/Hetu

A high-performance distributed deep learning system targeting large-scale and automated distributed training. If you have any interests, please visit/star/fork https://github.com/PKU-DAIR/Hetu

Primary LanguagePythonApache License 2.0Apache-2.0

HETU

Documentation | Examples

Hetu is a high-performance distributed deep learning system targeting trillions of parameters DL model training, developed by DAIR Lab at Peking University. It takes account of both high availability in industry and innovation in academia, which has a number of advanced characteristics:

  • Applicability. DL model definition with standard dataflow graph; many basic CPU and GPU operators; efficient implementation of more than plenty of DL models and at least popular 10 ML algorithms.

  • Efficiency. Achieve at least 30% speedup compared to TensorFlow on DNN, CNN, RNN benchmarks.

  • Flexibility. Supporting various parallel training protocols and distributed communication architectures, such as Data/Model/Pipeline parallel; Parameter server & AllReduce.

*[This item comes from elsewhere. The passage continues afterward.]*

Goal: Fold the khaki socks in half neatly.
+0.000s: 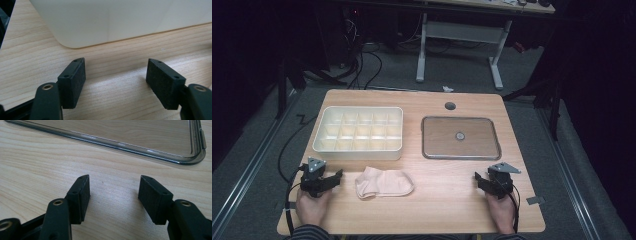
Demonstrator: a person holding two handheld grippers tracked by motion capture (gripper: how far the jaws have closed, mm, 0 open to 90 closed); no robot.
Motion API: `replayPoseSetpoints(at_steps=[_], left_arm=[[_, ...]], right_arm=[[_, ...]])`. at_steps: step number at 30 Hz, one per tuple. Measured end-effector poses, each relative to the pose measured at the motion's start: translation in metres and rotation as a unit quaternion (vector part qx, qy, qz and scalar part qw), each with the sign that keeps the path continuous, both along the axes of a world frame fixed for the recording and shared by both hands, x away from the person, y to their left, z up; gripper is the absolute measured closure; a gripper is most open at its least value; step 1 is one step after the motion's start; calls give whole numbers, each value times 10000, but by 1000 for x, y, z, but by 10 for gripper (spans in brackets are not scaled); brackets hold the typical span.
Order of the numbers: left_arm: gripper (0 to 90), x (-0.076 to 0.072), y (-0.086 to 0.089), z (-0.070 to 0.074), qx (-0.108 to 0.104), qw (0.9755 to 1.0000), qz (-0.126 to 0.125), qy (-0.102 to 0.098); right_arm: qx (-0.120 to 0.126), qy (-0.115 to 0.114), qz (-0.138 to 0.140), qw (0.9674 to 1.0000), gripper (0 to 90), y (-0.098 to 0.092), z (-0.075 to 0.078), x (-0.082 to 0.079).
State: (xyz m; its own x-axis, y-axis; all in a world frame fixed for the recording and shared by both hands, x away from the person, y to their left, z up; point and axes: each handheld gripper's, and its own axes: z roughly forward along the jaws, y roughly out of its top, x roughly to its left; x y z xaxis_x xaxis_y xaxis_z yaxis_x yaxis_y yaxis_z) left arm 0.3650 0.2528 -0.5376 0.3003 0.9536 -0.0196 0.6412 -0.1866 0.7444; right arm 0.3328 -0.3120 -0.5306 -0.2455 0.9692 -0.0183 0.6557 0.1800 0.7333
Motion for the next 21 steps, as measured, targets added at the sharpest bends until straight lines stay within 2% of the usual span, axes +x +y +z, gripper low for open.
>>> replayPoseSetpoints(at_steps=[21], left_arm=[[316,0,0,0,13,10000,11,-9]], right_arm=[[0,3,4,10000,422,0,0,0]])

  • Scalability. Deployment on more than 100 computation nodes; Training giant models with trillions of model parameters, e.g., Criteo Kaggle, Open Graph Benchmark

  • Agility. Automatically ML pipeline: feature engineering, model selection, hyperparameter search.

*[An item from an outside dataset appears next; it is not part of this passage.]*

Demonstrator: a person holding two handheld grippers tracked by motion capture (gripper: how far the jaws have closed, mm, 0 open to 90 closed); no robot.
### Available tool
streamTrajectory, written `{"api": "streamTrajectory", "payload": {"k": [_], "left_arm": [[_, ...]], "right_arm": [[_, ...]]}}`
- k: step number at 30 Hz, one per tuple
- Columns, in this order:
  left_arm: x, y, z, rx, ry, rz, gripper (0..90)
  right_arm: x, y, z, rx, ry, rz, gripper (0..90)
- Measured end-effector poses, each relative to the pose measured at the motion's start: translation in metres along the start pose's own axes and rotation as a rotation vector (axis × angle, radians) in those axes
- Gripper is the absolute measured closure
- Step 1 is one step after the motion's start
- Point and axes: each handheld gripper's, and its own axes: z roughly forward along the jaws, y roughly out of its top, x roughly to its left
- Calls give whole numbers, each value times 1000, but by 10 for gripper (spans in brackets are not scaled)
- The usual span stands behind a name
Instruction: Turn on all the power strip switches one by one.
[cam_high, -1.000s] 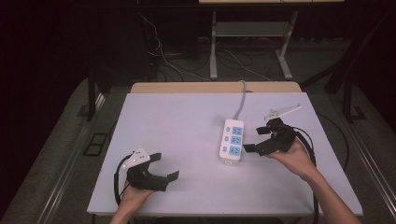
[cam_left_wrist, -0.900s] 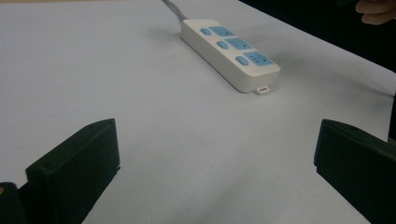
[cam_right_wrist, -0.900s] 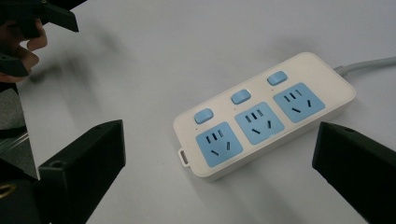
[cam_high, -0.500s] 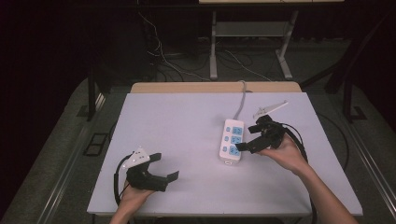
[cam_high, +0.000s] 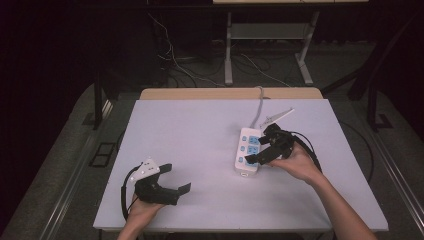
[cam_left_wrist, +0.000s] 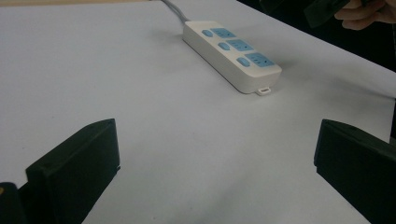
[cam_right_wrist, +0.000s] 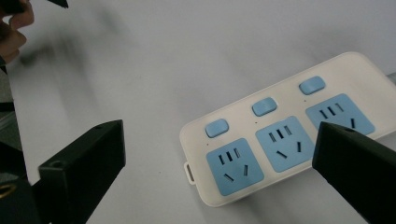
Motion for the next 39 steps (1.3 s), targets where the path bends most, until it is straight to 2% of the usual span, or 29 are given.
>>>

We welcome everyone interested in machine learning or graph computing to contribute codes, create issues or pull requests. Please refer to Contribution Guide for more details.

Key Features

Installation

  1. Clone the repository.

  2. Prepare the environment. We use Anaconda to manage packages. The following command create the conda environment to be used:conda env create -f environment.yml. Please prepare Cuda toolkit and CuDNN in advance.

  3. We use CMake to compile Hetu. Please copy the example configuration for compilation by cp cmake/config.example.cmake cmake/config.cmake. Users can modify the configuration file to enable/disable the compilation of each module. For advanced users (who not using the provided conda environment), the prerequisites for different modules in Hetu is listed in appendix.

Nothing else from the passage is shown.